Atualmente, os integrantes do grupo pagam R$ 30 para ter direito a aquisições mensais de alimentos e R$ 60 para semanais. Esse dinheiro ajuda a manter a rede funcionando — é preciso pagar despesas como aluguel do espaço para distribuição dos produtos, além do transporte da propriedade rural até a cidade. A exclusividade é garantida. Só quem faz parte da rede tem direito a comprar os alimentos, num máximo de R$ 440 por mês, valor que vai diretamente para o produtor.
Como em outros grupos do tipo, os alimentos precisam ser retirados em um local preestabelecido. A comodidade de recebê-los em casa foi dispensada para que as pessoas sejam mais ativas no negócio. “Cada um deve se comprometer a participar de atividades 10 horas por ano”, afirma Miriam. Entre os afazeres, estão organizar a bancada de alimentos, conferir e atualizar as planilhas de vendas e valores de produtos. “Por ser uma proposta coletiva e autos-sustentável, é imprescindível que todo mundo faça a coisa acontecer.”
Em Piracicaba (SP), a Rede Guandu também promove a comercialização de produtos da agricultura familiar. “A ideia era revalorizar o conceito de local e fomentar a economia dos agricultores da região fazendo mais do que ir à feira”, afirma Andre Toshio, um dos fundadores da iniciativa. “O principal é criar uma interdependência entre consumidores e produtores, fazendo com que um necessite do outro, não apenas economicamente.”
No início, a rede contava com cinco integrantes, amigos na Escola Superior de Agricultura Luiz de Queiroz (Esalq), da USP, que se juntaram para comprar de produtores que já conheciam, por causa da faculdade. Conforme a coisa cresceu, passaram a ter dificuldade em gerenciar os pedidos, até então feitos por e-mail.
Em parceria com o Centro de Informática da Esalq, arrecadaram, por meio de financiamento público, R$ 28 mil para desenvolver um software para gestão de pedidos. Com o programa, ampliaram o grupo para os 40 consumidores semanais que têm hoje. “O software é específico para os GCRs e a ideia é torná-lo livre para que coletivos no país inteiro possam se organizar e até se formar de maneira mais organizada”, conta Toshio.
TODOS POR UM
Como organizar um grupo de consumo responsável
DEFINA OS PRODUTOS > Para listar o que será comprado veja quais são os itens produzidos localmente. Os sites do Fórum Brasileiro de Economia Solidária (fbes.org.br) e Faces do Brasil (facesdobrasil.org.br) ajudam na busca de agricultores familiares.

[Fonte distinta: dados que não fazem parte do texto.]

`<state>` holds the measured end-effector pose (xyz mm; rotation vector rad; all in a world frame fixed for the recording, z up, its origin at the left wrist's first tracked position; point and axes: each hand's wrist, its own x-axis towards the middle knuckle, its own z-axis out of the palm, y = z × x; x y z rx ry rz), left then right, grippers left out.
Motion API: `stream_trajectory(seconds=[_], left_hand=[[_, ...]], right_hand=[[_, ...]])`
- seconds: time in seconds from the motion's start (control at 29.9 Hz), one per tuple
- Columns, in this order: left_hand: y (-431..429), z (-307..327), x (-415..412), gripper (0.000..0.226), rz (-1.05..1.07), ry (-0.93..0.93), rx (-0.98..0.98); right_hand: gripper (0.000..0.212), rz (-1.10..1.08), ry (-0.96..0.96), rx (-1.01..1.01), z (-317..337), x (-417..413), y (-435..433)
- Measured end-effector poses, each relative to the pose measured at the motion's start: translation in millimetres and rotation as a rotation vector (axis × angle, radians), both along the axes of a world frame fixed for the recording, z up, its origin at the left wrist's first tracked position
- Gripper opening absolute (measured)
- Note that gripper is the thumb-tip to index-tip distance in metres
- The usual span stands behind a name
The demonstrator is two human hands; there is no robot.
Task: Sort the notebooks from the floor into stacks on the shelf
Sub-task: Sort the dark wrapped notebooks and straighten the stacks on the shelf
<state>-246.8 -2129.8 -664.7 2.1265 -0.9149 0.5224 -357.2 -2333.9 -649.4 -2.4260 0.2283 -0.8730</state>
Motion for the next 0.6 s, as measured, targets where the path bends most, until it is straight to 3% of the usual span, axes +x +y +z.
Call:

DIVERSIFIQUE > Um grupo consolidado conta com mais de 10 produtores. Isso aumenta a variedade de itens e ajuda a garantir o abastecimento.
ORGANIZE A LOGÍSTICA > Produtos frescos devem ser entregues toda semana enquanto os não perecíveis podem ter prazos mais extensos. Para reduzir custos, um motorista contratado pode passar nas hortas e trazer os produtos a um local fixo: pode ser um colégio ou um centro cultural, por exemplo.
CRIE UMA BOA GESTÃO > É preciso organização para receber o dinheiro, pagar os produtores, controlar os pedidos etc. Defina cargos e responsabilidades para os próprios membros. Será preciso que todos dediquem algumas horas mensais ao trabalho.